REQUIRED ACTION => As the answer, give every line of the records that includes the word "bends".

INPUT MATERIAL =>

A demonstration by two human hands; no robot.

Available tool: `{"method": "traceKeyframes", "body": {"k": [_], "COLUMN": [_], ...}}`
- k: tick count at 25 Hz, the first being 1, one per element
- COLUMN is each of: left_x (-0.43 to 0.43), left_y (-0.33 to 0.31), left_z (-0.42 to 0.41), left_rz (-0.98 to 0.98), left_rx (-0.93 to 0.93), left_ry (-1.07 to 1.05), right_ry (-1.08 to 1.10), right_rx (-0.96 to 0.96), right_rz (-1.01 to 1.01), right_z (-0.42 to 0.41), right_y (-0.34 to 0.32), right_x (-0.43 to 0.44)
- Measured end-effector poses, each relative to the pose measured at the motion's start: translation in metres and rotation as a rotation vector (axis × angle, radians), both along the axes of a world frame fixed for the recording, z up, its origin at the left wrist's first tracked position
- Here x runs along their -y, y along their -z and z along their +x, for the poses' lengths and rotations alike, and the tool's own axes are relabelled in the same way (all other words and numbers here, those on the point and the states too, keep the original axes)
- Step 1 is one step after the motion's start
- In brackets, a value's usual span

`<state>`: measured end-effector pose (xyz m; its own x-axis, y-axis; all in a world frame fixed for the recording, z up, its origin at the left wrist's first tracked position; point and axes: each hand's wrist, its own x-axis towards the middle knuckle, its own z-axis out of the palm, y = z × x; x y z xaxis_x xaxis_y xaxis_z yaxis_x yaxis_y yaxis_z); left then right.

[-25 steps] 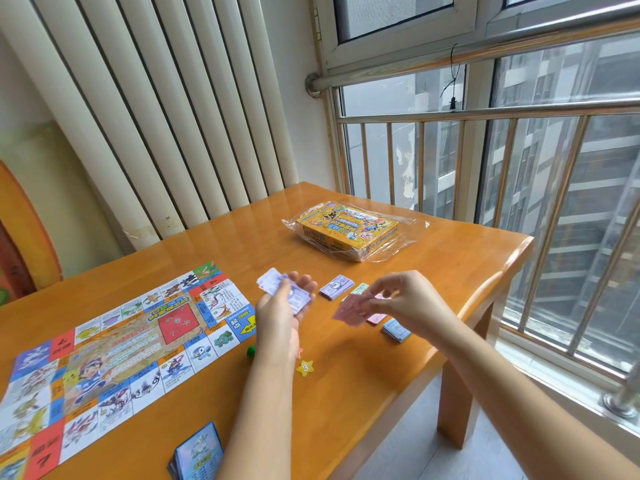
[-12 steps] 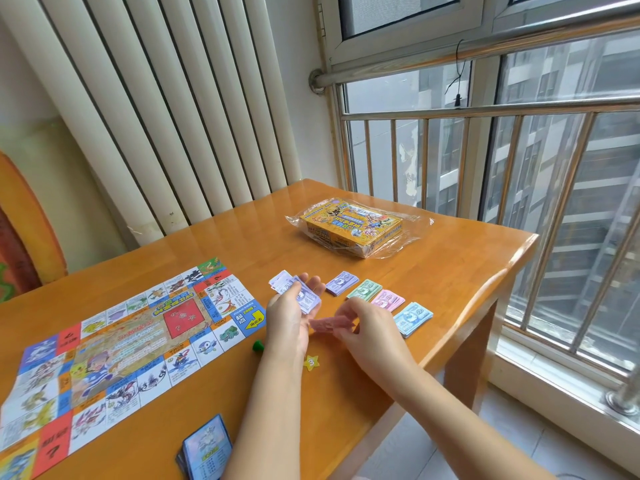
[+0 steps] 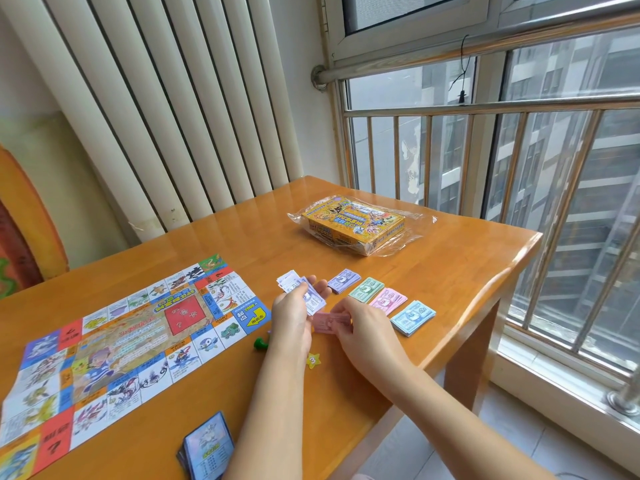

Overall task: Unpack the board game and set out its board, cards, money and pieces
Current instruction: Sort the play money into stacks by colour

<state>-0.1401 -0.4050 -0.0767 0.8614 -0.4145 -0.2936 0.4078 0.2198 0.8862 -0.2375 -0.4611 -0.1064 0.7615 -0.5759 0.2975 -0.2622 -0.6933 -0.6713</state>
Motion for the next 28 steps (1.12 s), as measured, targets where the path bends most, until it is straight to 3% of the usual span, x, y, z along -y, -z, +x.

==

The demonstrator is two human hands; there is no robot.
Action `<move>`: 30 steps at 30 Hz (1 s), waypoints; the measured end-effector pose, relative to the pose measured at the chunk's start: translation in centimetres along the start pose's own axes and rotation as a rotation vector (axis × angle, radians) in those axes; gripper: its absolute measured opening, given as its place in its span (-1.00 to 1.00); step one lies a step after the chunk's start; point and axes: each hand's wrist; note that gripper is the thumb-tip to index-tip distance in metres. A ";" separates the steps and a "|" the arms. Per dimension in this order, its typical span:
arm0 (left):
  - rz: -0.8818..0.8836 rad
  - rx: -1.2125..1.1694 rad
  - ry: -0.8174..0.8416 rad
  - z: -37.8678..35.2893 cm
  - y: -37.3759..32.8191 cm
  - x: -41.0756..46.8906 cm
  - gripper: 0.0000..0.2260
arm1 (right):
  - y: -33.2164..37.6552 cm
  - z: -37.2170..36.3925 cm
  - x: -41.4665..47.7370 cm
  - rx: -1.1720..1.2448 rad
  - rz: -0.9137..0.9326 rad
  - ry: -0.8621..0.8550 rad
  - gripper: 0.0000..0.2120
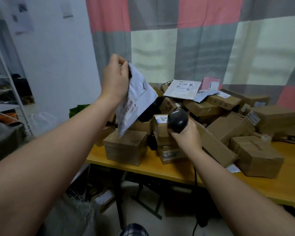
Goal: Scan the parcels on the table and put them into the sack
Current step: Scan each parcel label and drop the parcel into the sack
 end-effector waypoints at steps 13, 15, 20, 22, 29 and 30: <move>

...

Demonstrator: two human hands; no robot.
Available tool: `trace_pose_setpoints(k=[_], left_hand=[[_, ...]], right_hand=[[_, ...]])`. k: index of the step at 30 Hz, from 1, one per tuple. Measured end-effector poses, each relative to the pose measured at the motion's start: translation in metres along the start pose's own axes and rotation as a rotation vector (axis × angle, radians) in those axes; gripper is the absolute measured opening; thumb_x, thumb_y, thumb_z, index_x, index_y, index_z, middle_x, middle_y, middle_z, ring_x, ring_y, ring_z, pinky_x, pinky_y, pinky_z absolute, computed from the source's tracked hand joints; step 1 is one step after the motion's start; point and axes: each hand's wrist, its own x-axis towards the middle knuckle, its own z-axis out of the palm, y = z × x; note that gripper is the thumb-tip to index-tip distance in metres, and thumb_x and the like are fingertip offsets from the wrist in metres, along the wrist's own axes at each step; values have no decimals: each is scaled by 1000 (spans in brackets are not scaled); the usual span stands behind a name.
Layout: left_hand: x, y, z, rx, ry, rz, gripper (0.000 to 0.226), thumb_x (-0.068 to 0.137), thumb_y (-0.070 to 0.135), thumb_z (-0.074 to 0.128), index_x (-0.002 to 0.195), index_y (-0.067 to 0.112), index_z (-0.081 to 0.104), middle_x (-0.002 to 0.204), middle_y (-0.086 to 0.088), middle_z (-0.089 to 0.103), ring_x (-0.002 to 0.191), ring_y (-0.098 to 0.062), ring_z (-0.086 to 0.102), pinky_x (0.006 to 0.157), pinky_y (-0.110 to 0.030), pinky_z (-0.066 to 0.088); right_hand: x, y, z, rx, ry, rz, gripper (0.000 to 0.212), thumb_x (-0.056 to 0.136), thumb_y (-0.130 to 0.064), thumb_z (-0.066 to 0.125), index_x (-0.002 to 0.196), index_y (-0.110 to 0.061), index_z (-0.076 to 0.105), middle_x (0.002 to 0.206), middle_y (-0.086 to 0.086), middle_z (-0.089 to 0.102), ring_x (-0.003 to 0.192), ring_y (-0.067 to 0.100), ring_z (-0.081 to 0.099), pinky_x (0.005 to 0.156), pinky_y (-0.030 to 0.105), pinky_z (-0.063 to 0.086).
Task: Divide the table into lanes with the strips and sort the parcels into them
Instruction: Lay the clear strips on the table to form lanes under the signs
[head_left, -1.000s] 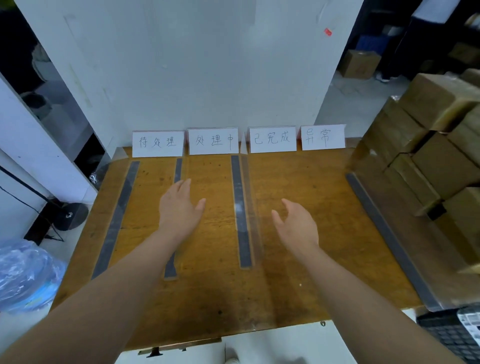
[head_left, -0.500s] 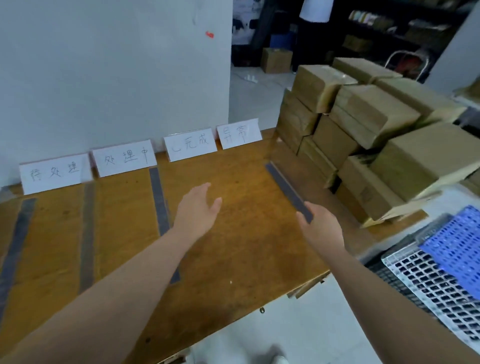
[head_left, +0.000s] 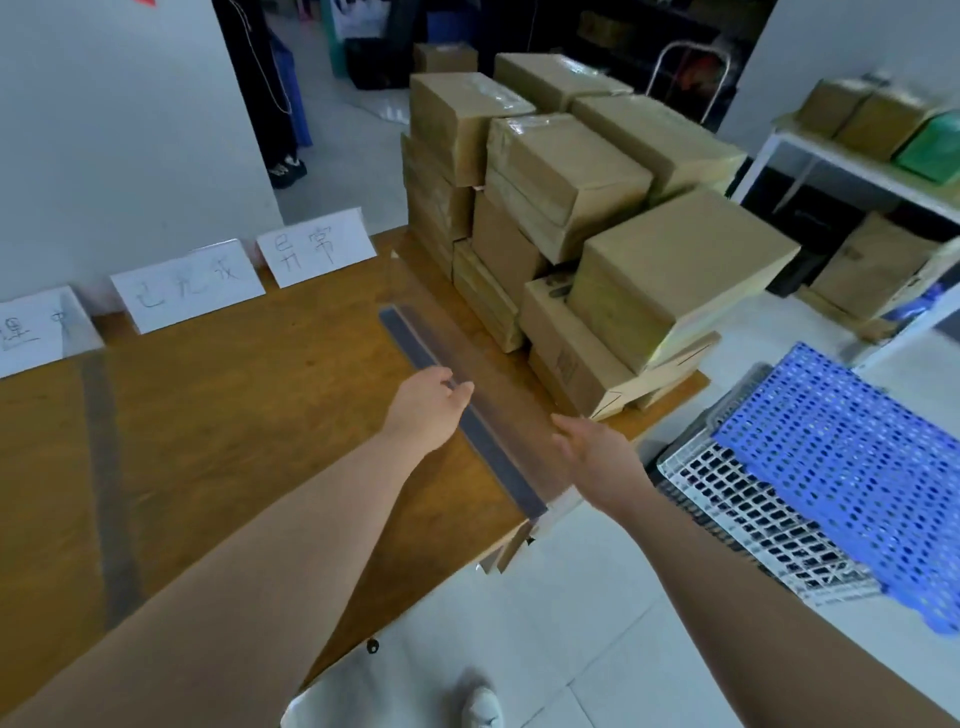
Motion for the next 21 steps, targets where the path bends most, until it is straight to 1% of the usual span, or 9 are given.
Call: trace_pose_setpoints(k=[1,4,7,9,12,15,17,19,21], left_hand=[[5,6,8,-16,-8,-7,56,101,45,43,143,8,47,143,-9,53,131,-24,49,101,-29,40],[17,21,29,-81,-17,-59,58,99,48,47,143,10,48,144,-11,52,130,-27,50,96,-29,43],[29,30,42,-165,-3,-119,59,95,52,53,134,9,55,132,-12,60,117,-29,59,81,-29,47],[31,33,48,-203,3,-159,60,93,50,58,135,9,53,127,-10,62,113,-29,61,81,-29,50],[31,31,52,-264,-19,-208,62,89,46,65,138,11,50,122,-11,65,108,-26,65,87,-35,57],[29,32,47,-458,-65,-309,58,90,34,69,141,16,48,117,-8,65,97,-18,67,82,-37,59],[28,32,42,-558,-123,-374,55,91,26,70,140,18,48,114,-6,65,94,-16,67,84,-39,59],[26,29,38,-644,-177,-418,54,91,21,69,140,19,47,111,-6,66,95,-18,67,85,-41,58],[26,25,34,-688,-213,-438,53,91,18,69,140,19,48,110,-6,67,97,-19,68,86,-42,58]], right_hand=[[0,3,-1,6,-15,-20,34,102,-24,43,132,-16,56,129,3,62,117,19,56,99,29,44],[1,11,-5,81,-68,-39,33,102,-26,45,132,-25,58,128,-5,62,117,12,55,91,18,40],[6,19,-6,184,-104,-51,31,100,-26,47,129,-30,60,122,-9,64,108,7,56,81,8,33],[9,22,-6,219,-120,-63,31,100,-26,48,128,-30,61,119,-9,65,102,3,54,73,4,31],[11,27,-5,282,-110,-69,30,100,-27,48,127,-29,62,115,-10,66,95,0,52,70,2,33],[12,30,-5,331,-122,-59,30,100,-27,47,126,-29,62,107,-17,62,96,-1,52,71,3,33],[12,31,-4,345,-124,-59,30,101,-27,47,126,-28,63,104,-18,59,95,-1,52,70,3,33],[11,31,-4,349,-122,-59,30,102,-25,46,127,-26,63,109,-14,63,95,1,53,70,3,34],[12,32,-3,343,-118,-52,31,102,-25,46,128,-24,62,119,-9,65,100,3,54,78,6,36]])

WRITTEN RESPONSE =>
Motion for the next 28 steps (1.12 s), as measured, targets where the path bends most, until it is straight to 3% of the usual span, x, y, z along -y, -z, +x.
Motion for the next 21 steps, targets where the path bends most, until it is straight to 1% of the usual span, or 9 are given.

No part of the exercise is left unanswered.